◆ Your goal: Copy out each line of the listing below where the string "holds" appears.
#####
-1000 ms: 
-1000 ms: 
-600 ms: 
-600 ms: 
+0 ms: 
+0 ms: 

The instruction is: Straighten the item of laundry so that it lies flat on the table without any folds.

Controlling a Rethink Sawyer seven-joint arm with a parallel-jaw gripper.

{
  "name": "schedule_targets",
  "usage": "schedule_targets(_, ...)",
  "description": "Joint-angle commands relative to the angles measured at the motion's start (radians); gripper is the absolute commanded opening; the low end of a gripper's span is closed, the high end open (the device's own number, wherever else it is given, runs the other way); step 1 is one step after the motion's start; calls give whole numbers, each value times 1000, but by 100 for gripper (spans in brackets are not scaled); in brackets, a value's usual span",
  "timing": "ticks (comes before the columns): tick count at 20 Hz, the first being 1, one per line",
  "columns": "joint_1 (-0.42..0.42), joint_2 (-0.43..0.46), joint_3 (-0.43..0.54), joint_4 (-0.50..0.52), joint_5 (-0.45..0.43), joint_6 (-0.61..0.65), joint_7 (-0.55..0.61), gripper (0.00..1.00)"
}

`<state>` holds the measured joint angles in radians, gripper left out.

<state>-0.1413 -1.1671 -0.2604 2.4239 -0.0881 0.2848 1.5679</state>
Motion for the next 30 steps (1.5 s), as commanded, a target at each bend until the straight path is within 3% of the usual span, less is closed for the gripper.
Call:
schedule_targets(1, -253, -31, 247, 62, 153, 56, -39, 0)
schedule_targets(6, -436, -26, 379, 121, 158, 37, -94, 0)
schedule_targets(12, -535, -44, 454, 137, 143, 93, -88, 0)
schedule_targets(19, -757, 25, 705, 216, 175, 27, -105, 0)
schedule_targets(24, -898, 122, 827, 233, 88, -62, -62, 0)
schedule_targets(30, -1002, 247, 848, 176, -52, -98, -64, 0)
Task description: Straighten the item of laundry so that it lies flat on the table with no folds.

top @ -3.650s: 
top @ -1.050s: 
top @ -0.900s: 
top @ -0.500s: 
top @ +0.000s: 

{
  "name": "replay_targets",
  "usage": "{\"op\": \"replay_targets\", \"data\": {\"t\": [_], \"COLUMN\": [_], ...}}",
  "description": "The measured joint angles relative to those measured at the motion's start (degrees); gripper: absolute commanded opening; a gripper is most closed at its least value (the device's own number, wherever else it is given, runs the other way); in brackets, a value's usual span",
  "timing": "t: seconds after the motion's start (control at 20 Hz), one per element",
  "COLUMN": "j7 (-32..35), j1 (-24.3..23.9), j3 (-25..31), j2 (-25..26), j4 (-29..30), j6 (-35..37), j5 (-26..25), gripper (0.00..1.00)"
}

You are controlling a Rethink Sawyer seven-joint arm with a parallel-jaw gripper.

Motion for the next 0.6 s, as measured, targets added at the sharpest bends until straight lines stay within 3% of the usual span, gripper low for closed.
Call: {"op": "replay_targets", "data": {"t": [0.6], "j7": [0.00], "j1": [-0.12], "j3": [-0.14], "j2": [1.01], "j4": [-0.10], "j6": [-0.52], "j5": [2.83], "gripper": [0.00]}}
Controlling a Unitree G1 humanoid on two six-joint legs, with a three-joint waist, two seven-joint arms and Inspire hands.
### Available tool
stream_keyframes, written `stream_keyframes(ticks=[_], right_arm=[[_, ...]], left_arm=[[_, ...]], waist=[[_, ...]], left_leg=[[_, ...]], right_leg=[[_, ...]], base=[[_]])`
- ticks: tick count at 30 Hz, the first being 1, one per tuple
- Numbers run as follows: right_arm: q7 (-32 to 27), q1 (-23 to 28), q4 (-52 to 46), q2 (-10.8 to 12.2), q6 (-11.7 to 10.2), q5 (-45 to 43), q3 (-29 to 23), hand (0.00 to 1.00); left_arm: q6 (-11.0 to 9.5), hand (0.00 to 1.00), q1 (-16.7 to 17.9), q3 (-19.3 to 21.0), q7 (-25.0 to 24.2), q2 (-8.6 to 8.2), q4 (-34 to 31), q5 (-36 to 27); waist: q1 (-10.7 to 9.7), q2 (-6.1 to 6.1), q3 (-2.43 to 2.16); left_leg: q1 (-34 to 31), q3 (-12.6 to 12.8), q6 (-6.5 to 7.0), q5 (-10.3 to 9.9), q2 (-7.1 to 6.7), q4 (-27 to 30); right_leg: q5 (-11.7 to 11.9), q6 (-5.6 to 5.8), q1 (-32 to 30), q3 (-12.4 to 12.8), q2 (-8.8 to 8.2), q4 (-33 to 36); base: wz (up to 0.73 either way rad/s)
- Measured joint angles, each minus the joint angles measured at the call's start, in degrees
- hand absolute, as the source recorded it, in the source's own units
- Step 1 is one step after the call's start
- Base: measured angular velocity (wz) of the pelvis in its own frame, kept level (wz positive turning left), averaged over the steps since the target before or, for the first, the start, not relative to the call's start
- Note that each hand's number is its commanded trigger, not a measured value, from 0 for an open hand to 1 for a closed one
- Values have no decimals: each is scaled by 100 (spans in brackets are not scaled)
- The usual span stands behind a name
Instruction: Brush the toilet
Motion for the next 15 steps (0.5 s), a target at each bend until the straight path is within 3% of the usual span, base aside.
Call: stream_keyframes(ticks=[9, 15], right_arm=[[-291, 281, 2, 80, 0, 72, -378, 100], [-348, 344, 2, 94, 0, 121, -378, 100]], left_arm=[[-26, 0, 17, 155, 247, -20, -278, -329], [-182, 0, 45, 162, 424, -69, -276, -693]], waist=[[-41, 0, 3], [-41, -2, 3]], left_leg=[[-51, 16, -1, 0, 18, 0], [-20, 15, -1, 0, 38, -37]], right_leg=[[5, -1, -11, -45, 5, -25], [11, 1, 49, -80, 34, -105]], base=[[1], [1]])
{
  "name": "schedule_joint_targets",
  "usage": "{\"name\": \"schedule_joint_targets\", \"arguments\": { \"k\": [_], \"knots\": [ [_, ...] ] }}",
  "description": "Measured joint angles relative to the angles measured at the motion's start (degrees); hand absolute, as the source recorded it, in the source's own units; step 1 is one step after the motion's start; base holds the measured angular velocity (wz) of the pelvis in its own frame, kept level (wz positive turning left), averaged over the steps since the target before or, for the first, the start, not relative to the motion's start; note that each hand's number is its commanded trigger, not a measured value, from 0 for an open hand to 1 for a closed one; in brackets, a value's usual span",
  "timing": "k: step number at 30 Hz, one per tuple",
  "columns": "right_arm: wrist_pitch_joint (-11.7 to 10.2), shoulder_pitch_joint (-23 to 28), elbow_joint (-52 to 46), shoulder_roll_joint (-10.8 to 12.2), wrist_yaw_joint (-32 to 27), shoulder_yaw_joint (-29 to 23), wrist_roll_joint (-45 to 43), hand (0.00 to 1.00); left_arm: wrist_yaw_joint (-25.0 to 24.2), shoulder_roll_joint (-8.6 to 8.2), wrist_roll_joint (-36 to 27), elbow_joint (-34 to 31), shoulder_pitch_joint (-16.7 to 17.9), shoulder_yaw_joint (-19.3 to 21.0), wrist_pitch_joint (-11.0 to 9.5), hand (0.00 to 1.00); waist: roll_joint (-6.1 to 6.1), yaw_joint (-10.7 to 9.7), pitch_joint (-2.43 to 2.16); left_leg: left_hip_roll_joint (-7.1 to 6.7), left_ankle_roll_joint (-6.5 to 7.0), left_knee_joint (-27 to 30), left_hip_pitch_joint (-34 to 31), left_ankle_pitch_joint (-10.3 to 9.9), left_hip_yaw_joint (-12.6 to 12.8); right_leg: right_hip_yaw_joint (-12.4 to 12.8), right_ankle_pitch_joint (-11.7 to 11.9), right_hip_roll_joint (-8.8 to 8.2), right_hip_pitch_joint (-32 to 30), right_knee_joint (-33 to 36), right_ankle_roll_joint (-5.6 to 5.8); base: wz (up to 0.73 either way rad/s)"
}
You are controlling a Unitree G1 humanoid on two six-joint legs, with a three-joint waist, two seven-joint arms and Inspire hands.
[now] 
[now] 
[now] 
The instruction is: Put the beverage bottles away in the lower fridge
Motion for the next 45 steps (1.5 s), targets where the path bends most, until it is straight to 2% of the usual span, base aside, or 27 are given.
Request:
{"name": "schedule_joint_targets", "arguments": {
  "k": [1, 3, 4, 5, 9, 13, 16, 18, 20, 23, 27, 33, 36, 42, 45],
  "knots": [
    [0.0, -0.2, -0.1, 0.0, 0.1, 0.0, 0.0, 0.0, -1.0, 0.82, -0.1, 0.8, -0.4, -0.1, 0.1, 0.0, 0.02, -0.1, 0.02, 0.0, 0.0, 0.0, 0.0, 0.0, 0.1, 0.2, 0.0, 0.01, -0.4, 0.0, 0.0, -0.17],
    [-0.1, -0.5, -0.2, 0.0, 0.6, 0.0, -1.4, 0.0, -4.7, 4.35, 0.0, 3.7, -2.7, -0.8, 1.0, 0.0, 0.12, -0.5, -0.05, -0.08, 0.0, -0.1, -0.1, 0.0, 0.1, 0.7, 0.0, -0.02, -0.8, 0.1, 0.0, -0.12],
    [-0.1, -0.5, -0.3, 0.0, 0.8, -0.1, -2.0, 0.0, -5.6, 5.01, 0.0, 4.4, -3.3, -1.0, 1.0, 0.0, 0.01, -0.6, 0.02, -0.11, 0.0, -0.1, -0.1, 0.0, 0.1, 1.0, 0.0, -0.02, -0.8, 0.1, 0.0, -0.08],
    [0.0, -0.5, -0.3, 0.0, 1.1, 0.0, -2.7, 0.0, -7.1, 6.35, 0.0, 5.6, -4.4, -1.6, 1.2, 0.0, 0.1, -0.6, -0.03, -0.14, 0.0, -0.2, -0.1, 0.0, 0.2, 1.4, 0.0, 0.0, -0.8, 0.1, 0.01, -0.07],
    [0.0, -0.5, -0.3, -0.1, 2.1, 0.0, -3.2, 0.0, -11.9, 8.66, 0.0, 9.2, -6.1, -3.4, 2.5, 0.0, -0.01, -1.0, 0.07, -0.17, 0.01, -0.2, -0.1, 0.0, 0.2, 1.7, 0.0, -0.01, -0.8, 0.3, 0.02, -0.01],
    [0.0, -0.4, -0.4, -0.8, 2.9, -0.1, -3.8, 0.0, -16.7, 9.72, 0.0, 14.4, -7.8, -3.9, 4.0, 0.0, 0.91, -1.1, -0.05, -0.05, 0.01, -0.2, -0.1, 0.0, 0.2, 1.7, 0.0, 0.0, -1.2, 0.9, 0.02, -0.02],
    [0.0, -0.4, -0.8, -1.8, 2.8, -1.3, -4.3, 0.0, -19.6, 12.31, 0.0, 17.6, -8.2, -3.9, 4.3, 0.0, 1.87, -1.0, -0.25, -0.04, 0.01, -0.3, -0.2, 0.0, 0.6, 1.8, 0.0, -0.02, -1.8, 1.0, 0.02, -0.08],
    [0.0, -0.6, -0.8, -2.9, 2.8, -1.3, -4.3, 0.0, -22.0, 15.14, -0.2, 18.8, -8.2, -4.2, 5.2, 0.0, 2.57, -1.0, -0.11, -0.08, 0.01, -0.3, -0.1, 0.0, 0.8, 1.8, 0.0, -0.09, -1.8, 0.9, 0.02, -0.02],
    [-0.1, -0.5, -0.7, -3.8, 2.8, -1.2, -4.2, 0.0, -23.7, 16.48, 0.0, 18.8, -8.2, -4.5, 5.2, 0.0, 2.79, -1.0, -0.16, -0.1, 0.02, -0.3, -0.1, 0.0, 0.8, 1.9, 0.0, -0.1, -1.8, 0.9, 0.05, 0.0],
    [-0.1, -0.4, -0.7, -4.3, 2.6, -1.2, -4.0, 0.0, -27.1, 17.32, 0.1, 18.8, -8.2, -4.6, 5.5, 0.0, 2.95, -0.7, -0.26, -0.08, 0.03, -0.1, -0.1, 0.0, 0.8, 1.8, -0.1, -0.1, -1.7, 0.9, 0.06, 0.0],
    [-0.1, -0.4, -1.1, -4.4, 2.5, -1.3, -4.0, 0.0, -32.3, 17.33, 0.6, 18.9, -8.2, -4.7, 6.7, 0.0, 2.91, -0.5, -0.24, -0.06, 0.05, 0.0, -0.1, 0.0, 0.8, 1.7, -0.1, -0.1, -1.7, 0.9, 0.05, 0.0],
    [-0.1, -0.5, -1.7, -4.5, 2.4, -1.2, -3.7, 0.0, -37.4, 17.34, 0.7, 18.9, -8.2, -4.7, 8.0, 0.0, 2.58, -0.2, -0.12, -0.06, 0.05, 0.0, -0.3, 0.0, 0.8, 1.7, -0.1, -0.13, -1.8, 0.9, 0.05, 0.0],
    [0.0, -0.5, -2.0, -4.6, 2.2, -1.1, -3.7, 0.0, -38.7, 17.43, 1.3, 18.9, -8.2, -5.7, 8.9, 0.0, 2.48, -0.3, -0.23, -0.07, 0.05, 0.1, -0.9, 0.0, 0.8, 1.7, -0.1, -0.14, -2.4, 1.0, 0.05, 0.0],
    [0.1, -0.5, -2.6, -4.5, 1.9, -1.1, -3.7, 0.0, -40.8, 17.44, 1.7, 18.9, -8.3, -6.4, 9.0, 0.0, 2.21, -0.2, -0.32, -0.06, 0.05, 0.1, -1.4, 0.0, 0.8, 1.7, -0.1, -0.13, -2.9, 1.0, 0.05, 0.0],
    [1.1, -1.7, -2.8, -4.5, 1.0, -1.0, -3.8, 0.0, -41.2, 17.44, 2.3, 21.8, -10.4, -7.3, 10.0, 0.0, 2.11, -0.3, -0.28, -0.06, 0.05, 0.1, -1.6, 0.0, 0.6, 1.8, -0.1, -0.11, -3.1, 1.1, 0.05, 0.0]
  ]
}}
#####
◆ Response below:
`<state>` holds the measured joint angles in radians, gripper left out.
  "description": "Measured joint angles relative to the angles measured at the motion's start (degrees); hand absolute, as the source recorded it, in the source's own units; step 1 is one step after the motion's start; base holds the measured angular velocity (wz) of the pelvis in its own frame, kept level (wz positive turning left), averaged over the steps since the target before or, for the first, the start, not relative to the motion's start; note that each hand's number is its commanded trigger, not a measured value, from 0 for an open hand to 1 for a closed one; in brackets, a value's usual span",

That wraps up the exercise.